**About this exercise**
Filter the entries beneath this task, copying only the lines that hold the word "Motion".

----- Listed records

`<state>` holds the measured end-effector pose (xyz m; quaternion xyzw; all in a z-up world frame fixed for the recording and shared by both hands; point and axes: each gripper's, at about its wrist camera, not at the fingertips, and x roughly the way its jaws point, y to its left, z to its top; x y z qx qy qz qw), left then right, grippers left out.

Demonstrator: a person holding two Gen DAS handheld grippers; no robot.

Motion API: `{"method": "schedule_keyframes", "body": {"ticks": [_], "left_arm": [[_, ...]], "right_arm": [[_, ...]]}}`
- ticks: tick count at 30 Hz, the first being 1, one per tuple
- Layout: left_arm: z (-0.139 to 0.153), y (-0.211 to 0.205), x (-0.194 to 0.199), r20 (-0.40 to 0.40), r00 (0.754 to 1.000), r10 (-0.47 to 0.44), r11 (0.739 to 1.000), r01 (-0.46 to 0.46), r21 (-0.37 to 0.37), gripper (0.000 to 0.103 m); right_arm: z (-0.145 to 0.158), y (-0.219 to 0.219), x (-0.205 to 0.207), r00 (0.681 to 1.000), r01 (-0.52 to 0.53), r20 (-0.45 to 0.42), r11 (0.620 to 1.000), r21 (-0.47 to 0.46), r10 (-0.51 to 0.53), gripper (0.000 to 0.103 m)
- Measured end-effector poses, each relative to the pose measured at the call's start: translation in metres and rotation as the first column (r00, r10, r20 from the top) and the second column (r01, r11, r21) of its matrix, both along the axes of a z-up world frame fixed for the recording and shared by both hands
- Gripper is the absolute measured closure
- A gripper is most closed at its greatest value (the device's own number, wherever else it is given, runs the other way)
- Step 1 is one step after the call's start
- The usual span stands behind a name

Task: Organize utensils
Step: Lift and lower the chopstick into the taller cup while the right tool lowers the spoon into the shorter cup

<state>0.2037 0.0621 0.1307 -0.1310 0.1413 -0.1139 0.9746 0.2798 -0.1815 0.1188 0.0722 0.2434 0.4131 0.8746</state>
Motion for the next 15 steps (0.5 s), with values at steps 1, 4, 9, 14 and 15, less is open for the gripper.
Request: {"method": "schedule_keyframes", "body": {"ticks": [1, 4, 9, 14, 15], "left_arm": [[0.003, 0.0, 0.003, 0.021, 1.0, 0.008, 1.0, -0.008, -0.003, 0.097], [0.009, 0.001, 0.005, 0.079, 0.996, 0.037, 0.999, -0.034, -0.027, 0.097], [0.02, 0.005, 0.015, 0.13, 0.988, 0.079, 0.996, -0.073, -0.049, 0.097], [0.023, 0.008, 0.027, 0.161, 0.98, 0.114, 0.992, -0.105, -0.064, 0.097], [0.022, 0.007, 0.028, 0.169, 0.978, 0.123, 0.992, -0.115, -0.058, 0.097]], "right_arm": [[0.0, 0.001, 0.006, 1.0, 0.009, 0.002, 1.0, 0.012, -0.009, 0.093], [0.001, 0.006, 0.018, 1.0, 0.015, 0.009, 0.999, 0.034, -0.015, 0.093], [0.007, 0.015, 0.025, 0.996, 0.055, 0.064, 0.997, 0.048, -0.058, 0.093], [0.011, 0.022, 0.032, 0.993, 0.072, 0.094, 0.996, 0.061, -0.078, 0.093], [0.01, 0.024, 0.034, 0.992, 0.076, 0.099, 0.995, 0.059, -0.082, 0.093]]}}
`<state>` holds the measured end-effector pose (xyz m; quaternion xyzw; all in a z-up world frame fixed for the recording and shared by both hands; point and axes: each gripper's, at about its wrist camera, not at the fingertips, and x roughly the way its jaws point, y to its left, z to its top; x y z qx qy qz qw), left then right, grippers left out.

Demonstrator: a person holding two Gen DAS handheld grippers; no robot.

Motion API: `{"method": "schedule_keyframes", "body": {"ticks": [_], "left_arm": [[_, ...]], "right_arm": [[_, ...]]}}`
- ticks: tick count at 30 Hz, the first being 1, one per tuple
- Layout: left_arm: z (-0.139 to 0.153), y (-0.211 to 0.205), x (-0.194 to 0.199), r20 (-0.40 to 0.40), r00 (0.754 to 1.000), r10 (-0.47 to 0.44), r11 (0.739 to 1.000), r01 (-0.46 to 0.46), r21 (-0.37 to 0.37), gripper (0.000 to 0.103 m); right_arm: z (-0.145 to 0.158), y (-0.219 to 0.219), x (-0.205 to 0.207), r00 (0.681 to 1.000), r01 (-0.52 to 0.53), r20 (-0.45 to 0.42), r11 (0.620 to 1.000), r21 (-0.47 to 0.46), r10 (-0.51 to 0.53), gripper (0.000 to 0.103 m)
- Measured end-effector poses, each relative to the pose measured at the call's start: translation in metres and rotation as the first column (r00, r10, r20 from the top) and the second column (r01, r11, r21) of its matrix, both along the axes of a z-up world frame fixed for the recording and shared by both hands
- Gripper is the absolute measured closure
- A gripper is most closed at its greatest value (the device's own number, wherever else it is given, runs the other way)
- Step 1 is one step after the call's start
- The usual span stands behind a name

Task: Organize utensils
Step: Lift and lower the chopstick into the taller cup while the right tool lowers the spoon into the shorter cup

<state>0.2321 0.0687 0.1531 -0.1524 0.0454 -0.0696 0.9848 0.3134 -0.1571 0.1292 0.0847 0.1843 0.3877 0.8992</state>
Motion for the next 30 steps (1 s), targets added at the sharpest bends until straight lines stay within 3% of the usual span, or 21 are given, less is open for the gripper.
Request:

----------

**Answer to the problem**
Motion API: `{"method": "schedule_keyframes", "body": {"ticks": [_], "left_arm": [[_, ...]], "right_arm": [[_, ...]]}}`
Motion for the next 15 steps (0.5 s), with values at steps 1, 4, 9, 14 and 15, less is open for the gripper.
Motion API: `{"method": "schedule_keyframes", "body": {"ticks": [_], "left_arm": [[_, ...]], "right_arm": [[_, ...]]}}`
Motion for the next 30 steps (1 s), targets added at the sharpest bends until straight lines stay within 3% of the usual span, or 21 are given, less is open for the gripper.

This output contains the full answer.